Reproduce only the lines of the material below that start at the line containing "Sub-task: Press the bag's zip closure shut" and stop at the line containing "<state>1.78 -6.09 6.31". Keep both end lines.
======== Dataset content
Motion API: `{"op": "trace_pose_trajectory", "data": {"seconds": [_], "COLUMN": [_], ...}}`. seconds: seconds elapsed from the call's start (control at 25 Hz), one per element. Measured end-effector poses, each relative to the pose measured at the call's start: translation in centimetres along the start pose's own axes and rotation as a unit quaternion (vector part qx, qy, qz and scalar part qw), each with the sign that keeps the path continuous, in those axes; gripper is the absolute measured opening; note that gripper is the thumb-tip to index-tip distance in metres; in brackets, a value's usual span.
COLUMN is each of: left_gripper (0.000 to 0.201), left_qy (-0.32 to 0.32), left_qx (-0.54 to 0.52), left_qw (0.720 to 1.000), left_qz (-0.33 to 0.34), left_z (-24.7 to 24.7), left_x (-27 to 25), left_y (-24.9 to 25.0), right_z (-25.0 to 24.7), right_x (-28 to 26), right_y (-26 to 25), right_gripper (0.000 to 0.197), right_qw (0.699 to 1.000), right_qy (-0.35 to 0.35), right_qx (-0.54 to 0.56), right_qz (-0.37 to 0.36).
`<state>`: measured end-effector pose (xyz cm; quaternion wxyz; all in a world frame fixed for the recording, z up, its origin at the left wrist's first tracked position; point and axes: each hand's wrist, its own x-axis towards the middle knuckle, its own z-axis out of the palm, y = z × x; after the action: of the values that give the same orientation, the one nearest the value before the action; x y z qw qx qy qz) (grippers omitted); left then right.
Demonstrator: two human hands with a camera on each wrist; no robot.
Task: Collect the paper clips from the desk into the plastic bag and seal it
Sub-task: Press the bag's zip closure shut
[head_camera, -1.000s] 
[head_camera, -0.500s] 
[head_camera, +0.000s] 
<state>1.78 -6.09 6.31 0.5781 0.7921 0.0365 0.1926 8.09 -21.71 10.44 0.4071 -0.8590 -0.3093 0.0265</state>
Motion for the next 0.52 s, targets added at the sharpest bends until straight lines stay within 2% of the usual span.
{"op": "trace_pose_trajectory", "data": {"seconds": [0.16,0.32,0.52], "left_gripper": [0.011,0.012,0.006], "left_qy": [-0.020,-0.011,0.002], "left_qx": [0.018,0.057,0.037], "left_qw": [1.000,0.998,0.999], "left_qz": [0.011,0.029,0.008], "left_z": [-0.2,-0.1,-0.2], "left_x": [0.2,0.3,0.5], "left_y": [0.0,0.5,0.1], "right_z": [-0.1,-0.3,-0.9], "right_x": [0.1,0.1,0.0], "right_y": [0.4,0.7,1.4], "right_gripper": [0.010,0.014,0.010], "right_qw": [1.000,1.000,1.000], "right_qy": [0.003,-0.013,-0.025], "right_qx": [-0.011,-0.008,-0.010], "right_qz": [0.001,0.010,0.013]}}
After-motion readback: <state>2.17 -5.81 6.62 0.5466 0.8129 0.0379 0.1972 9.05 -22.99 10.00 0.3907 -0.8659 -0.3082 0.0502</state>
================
◆ Result ◆
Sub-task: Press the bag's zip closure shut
[head_camera, -1.000s] 
[head_camera, -0.500s] 
[head_camera, +0.000s] 
<state>1.78 -6.09 6.31 0.5781 0.7921 0.0365 0.1926 8.09 -21.71 10.44 0.4071 -0.8590 -0.3093 0.0265</state>

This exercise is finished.